Redundancy is one of the common approach to provide resiliency to a system. So it means you’re actually duplicating the system components. So that in case if one component fails, the other can take the responsibility. Redundancy can be divided into two types, one is active-passive and another one is active-active. In case of active-passive one workload will be active, which is actually performing all the tasks and there is another workload that will be in passive state. In case of active-active both will be performing the task. So the major difference between these two models is - in case of active-passive model if the active workload goes down, there will be a manual intervention required to make the passive one active. But in case of active-active model, if one node goes down, the system will continue to operate without any issues. It looks like that the active-active model is more efficient here. But the decision between these two models has to be taken based on the business requirement.

Redundancy

So for example, let’s consider we are doing a website development and it requires two different environments - one is authoring environment and another one is consumer environment. Authoring environment is used by the content authors internally to upload the content to the system. The consumer environment is where the end users will be consuming the content.

Website

So if you look at this diagram, we are using active-passive model for the authoring environment and active-active model for the consumer environment. The decision is because, it is not mission critical if authoring instance goes down. It wouldn’t impact the business much because it is for internal use and the users also hardly 50 to 100 users only (vary based on organisation). So a little downtime is acceptable in this case. But in case of consumer environment, the real website environment, no downtime is acceptable. So in case if the instance goes down, it will directly impact the business. And hence the active-active model would be the right choice. So the decision between these two model actually depends on the business needs.

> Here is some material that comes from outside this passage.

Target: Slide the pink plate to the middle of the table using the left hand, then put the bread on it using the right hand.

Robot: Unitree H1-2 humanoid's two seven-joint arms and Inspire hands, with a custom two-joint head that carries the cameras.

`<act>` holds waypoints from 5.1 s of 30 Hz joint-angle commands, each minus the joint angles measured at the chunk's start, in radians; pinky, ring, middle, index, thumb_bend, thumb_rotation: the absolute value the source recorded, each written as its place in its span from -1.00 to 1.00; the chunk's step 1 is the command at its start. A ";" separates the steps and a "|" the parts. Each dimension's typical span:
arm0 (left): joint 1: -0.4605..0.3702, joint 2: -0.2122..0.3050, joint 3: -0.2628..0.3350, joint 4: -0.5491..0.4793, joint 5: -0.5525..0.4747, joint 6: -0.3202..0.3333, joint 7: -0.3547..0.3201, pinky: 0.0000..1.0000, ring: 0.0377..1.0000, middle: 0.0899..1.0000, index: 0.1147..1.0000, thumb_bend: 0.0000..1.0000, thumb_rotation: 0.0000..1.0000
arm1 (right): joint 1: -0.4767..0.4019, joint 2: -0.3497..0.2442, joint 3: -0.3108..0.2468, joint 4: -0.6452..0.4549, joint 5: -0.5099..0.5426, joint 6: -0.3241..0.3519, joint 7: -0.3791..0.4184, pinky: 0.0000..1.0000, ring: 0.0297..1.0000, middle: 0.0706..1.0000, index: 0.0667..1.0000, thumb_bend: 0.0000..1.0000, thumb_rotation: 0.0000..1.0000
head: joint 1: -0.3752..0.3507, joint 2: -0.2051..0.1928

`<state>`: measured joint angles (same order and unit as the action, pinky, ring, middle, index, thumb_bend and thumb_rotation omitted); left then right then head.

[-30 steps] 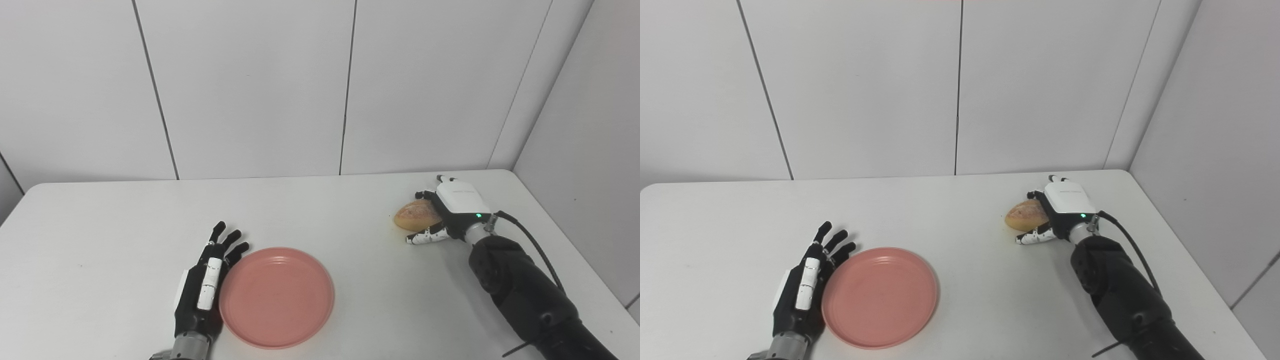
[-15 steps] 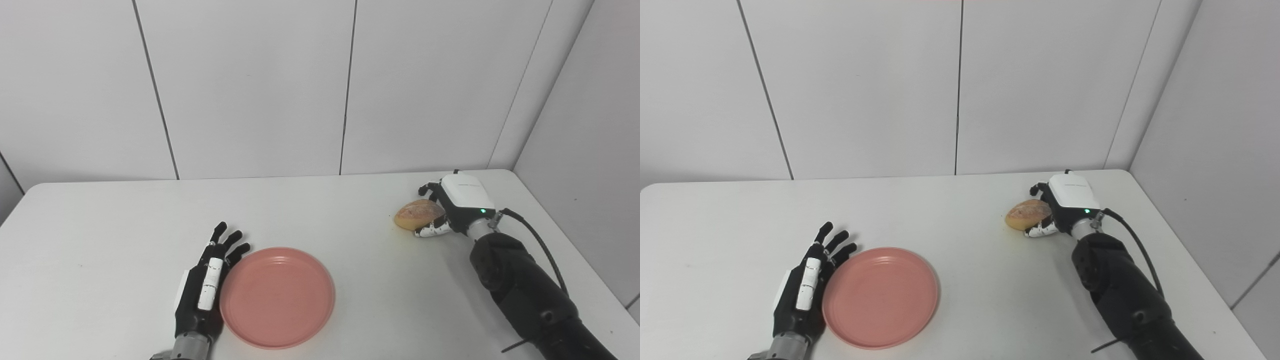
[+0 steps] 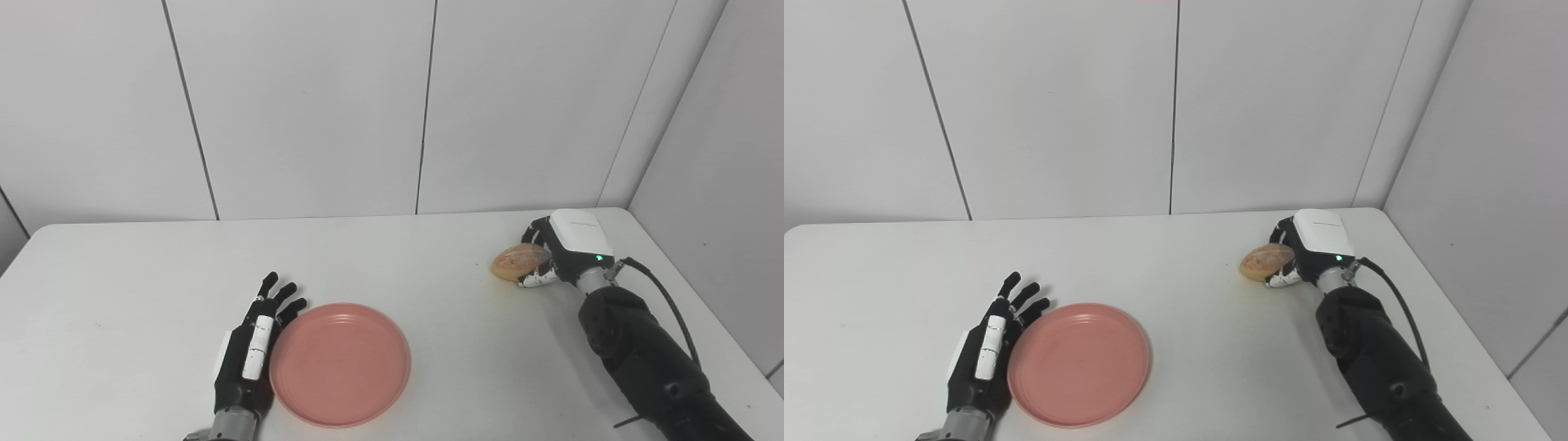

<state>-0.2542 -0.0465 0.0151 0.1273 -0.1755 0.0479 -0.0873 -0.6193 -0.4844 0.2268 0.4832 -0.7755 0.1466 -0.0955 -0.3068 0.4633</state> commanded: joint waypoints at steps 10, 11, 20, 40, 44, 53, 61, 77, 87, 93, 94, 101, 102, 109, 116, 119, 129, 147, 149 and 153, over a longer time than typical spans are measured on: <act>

And it looks like there is a very common understanding that if you duplicate the components in a system, it will automatically increase the availability. But it is mathematically proven.

Availability

Consider two workloads connected in parallel, and each workload has an availability of 99%. Actually 99% is not a good uptime, because it actually leads to some three days of downtime every year. But consider that these two workloads connected in parallel. According to this formula, the overall availability will become 99.99%, which is a very good availability for the system. And it is more than that compared to the individual availability. The biggest advantage with this approach is if you just increase the replicas, the overall availability will increase much.

Availability

Another thing to consider in this case is whenever we do the system design, not all the redundant architecture are resilient. So you can design a redundant architecture, but that doesn’t mean it is resilient. I can explain that with a simple example.

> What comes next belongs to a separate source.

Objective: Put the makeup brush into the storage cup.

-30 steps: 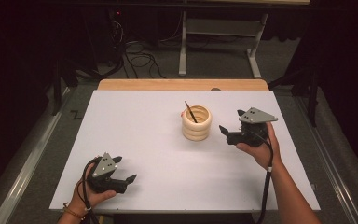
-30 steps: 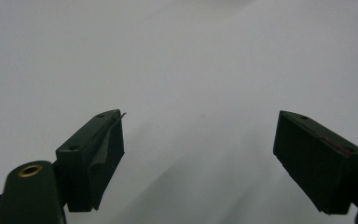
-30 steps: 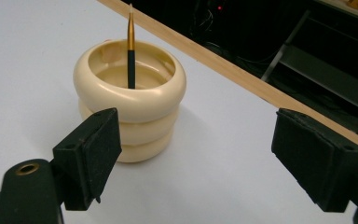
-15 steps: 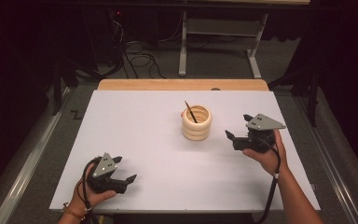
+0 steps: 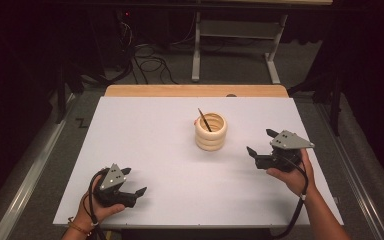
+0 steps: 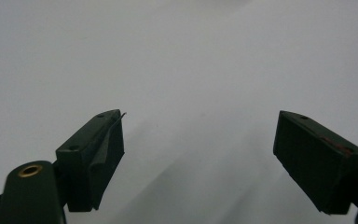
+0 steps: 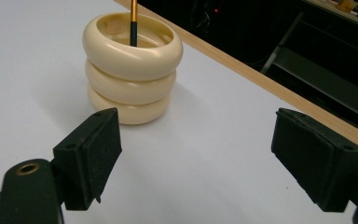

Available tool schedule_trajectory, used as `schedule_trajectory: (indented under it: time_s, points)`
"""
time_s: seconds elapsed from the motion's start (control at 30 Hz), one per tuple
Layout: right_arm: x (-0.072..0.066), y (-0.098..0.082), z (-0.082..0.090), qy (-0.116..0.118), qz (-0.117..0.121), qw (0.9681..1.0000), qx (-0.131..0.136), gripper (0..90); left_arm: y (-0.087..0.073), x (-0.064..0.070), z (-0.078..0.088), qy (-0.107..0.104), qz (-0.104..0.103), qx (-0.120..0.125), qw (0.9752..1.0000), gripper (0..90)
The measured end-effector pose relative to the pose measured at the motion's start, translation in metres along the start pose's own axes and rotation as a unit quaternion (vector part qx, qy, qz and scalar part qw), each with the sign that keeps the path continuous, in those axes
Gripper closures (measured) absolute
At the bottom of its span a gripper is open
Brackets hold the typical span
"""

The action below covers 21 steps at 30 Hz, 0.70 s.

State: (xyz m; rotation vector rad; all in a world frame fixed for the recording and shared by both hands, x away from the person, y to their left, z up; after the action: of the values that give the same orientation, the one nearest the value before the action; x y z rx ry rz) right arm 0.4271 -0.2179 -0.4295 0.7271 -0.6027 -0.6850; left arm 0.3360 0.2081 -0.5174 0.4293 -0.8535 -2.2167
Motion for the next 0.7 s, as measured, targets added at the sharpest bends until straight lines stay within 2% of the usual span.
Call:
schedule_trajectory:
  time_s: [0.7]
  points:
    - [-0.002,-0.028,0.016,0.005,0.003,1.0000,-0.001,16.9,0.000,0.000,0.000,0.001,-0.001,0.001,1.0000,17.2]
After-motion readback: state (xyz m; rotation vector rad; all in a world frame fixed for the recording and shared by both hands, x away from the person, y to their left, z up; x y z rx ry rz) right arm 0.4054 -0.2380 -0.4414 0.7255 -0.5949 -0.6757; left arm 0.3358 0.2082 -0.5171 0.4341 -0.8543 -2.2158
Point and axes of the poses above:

Consider there are two buildings. And these two buildings are actually connected by a wire under the ground. And consider we want to implement the redundancy pattern here. So we just duplicate the wire, so that in case if one goes down, the other one will take care of the system. Also the wire has to be intact for the buildings to operate. Now, one day, suddenly someone actually dig a hole in the neighbourhood and they just break both wires at the same time, the whole system will go down. So this is the reason I’m telling that the system can be redundant, but it doesn’t mean that it is highly resilient. The highly resilient system would look something like this.

Resiliency

You put one wire above the ground and another wire below the ground. If the same issue happens and the wire that is under the ground goes down, the system will continue to work. The point is the system shouldn’t go down from a single source of failure.

Resiliency

Typically, in software architecture, especially in the cloud environment, we usually apply redundancy by duplicating the number of workloads that we use. If you look at the diagram, these workloads running inside a virtual machine. So now we have to think about the fact what happens if the virtual machine goes down that will put the whole system down right. So it is always a best practice to distribute your workloads across the virtual machines. So that in case if one machine goes down, other machine will take care of the system responsibility.

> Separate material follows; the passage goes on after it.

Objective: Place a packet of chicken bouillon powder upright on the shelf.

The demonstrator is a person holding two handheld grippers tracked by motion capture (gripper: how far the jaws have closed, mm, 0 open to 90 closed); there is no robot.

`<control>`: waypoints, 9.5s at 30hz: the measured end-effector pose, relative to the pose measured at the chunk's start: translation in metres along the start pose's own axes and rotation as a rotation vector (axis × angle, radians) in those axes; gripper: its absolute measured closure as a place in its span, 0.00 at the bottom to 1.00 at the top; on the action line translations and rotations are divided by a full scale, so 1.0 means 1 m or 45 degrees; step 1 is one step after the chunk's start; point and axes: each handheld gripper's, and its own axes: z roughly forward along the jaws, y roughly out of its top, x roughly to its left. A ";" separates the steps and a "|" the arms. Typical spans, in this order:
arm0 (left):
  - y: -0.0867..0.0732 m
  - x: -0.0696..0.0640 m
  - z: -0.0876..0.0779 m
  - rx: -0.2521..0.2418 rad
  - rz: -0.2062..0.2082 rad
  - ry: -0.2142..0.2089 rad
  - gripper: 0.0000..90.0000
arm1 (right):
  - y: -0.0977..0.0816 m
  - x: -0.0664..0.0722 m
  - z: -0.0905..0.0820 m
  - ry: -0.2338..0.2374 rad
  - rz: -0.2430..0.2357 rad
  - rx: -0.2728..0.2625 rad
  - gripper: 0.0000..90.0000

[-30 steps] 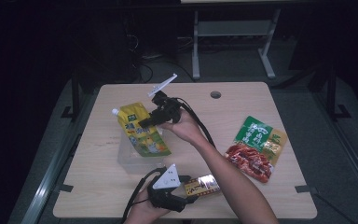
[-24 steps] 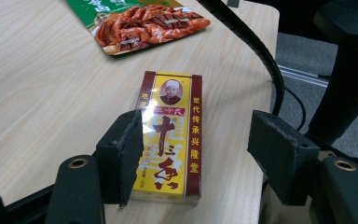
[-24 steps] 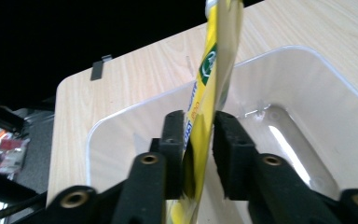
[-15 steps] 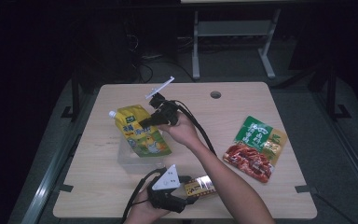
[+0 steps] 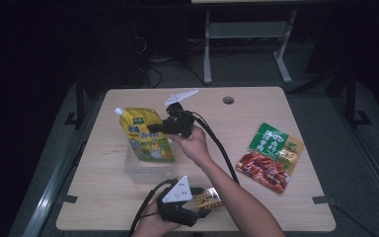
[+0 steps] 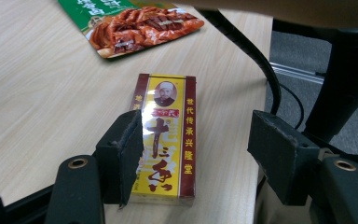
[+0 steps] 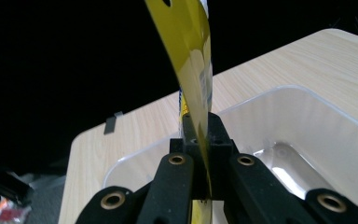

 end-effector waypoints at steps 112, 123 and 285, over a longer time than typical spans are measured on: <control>-0.009 0.019 0.050 0.397 0.077 0.096 0.33 | -0.137 0.007 -0.183 -0.279 0.175 0.105 0.34; -0.007 0.017 0.045 0.341 0.047 0.154 0.36 | -0.149 0.005 -0.180 -0.282 0.225 0.144 0.30; 0.000 -0.006 0.016 0.055 -0.088 0.218 0.28 | 0.003 0.040 -0.034 0.185 -0.403 0.294 0.74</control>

But again, if you look at the virtual machine has to run in some kind of a data centre. Basically, data centre is a place where your cloud provider actually keep all the configuration and your virtual machine might be running in one of the datacenter. Now the thing is what if the datacenter goes down, your whole system will again go down right. So it is a best practice to distribute the virtual machines across the datacenter. But most of the cloud providers do not provide you an option to choose the data centre. But they provide another option called availability zone. So you can choose an availability zone where you want to deploy those machines.

The availability zone may not directly mapped to the data centre. Usually, availability zone can have more than one or two data centres as well. But the thing that we have to keep in mind here is these zones are actually located far from each other. So that if something happens in one zone, it will not impact the other zone. And at the same time, these zones are connected with high speed network for enabling high speed replication.

Availability Zone

And in some cases, the cloud providers logically group these availability zones under region. And some applications consider this multi region infrastructure. That is a good one. But it also has some downsides like the cost will be too high, and the replication will be slower.

Replication Lag

Also regional failure is a rare scenario - it’s not a thing that happen often. And one of the good example for multi region redundancy model is the CDN service. CDN has multiple edge locations around the globe. It serves the content to the users without any latency. But CDN also gives some advantages from the resiliency point of view as well. In case if the origin server goes down, the content will be still served to the users without any downtime for some period, because the content will be cached in all these edge locations. Though there are lot of options available for redundancy, the option has to be chosen based on business requirements.